People find this mildly strange in 2026, which tells you something about 2026.
The math nobody runs
The case against answering the phone is efficiency. Calls are interruptions. They don't scale. You can't batch them. Every productivity system ever written will tell you to put a layer between yourself and the people trying to reach you, so you can handle them on your schedule instead of theirs.
Here's what that math leaves out: most of the best things that have happened in my career arrived through a conversation I couldn't have predicted or scheduled. A referral that turned into years of work. A "hey, do you do this kind of thing too?" that opened a whole line of business. A client who stayed for a decade because the first time they called, a person picked up instead of a system. None of that survives a funnel. The funnel is optimized to filter out exactly the unplanned human moment that the good stuff comes from.

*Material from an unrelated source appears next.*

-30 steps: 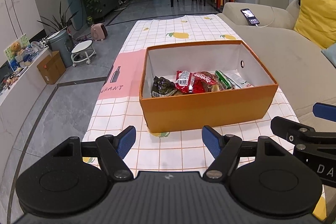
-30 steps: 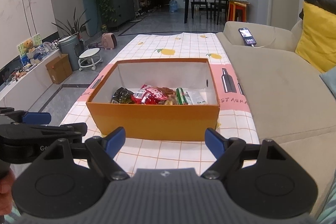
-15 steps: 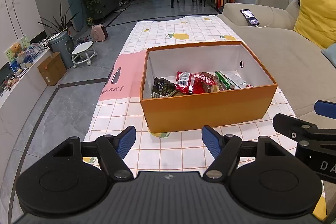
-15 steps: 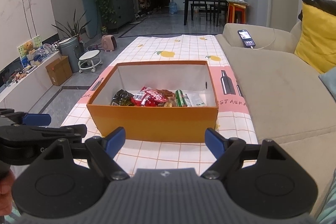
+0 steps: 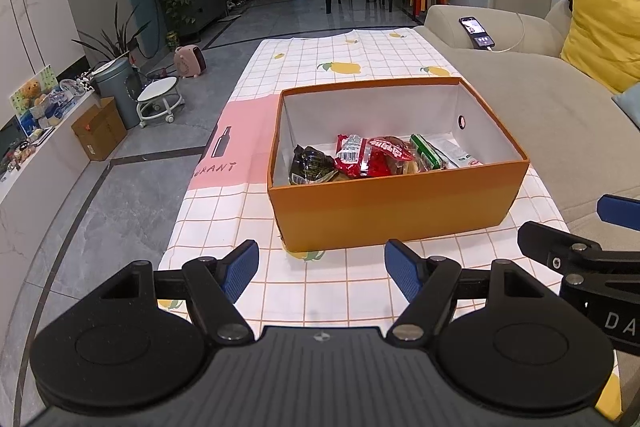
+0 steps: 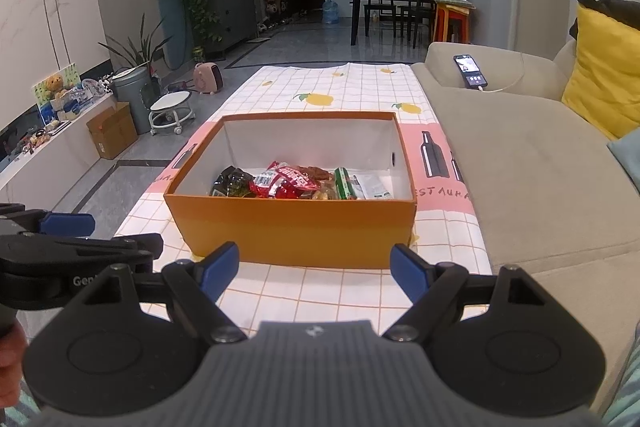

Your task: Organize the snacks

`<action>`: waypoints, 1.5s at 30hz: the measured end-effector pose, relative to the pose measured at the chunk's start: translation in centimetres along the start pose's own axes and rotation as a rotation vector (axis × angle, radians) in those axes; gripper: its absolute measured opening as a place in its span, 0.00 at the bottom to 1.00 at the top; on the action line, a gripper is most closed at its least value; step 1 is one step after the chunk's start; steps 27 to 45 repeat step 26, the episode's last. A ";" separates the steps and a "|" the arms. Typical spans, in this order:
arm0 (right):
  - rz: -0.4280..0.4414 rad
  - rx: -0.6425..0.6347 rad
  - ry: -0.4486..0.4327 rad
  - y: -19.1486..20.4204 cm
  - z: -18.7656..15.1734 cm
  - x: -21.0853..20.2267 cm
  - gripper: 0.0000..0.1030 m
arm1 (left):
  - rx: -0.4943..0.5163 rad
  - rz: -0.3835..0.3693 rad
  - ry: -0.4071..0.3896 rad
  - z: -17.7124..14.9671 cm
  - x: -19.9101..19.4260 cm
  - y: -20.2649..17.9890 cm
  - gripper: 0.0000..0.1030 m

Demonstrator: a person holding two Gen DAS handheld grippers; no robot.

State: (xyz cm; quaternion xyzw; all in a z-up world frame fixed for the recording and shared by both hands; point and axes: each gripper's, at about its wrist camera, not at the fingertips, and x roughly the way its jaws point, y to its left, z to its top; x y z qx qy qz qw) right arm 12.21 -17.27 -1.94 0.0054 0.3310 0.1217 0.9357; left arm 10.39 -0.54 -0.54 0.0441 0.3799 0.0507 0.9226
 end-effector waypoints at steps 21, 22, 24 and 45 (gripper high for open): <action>0.001 0.002 0.008 -0.3 0.0 0.2 0.78 | -0.008 -0.004 -0.017 0.0 -0.4 -0.2 0.82; 0.001 0.003 0.009 -0.3 0.0 0.2 0.78 | -0.008 -0.006 -0.019 0.0 -0.5 -0.2 0.82; 0.000 0.002 0.009 -0.3 0.0 0.2 0.78 | -0.005 -0.004 -0.024 0.0 -0.5 -0.3 0.82; -0.001 0.003 0.010 -0.3 0.0 0.2 0.78 | -0.007 0.000 -0.022 0.1 -0.4 -0.3 0.82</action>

“You can't schedule the conversation that changes everything. You can only be reachable when it happens.”
Reachability as a position
Being easy to reach has quietly become a competitive advantage, precisely because everyone else has made themselves hard to reach. When the whole industry hides behind forms and auto-responders, the person who picks up stands out without trying.
I'm not against systems. I use plenty of them. But I won't put one between me and a person who's decided I'm worth a call — because that decision, on their part, is the rarest and most valuable thing in the whole business, and I'm not going to greet it with a menu of options. So the number stays on every page. (269) 832-7470. Try it. Someone answers.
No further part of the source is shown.